TASK:
Lines below that hold the word "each" must be copied in full.

(COLLECTED MATERIAL Opens)

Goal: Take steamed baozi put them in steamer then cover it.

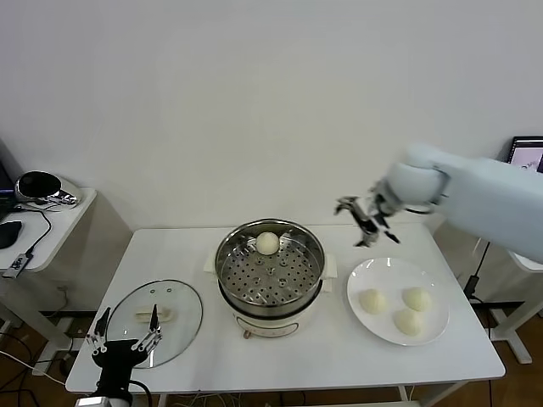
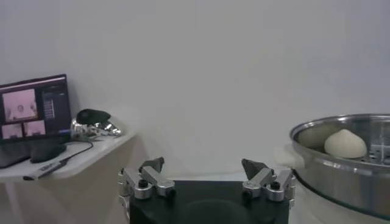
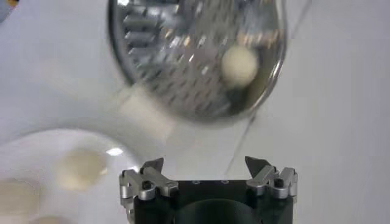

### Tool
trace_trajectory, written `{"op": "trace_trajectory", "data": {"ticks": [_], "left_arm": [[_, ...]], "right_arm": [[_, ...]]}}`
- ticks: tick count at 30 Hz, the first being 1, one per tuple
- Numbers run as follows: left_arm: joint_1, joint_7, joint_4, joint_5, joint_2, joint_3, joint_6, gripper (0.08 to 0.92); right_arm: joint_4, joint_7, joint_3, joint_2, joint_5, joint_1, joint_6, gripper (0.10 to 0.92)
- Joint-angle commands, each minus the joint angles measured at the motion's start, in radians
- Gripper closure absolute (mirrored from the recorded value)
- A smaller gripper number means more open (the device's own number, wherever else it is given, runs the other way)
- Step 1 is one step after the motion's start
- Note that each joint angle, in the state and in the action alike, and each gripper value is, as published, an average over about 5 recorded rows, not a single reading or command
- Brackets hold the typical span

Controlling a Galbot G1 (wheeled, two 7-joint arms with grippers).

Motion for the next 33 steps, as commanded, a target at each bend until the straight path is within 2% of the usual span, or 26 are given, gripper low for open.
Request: {"op": "trace_trajectory", "data": {"ticks": [1, 6, 11, 22, 33], "left_arm": [[0.0, -0.001, -0.006, 0.004, 0.003, 0.003, 0.022, 0.177], [0.003, 0.003, -0.005, 0.007, -0.002, 0.003, 0.021, 0.177], [0.007, 0.008, -0.006, 0.013, -0.008, 0.001, 0.021, 0.177], [0.019, 0.008, -0.001, 0.015, -0.018, -0.015, 0.018, 0.177], [0.017, 0.007, 0.007, 0.013, -0.02, -0.028, 0.016, 0.177]], "right_arm": [[0.092, -0.007, 0.066, -0.209, -0.035, -0.148, -0.126, 0.203], [0.021, 0.008, 0.312, -0.193, -0.1, -0.452, -0.096, 0.203], [-0.047, 0.007, 0.427, -0.136, -0.145, -0.629, -0.063, 0.203], [-0.236, -0.01, 0.451, 0.016, -0.204, -0.663, -0.005, 0.203], [-0.323, -0.011, 0.448, 0.137, -0.194, -0.66, 0.017, 0.203]]}}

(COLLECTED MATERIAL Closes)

TASK RESULT:
- Joint-angle commands, each minus the joint angles measured at the motion's start, in radians
- Note that each joint angle, in the state and in the action alike, and each gripper value is, as published, an average over about 5 recorded rows, not a single reading or command
Motion for the next 33 steps, as commanded, a target at each bend until the straight path is within 2% of the usual span, or 26 are given, gripper low for open.

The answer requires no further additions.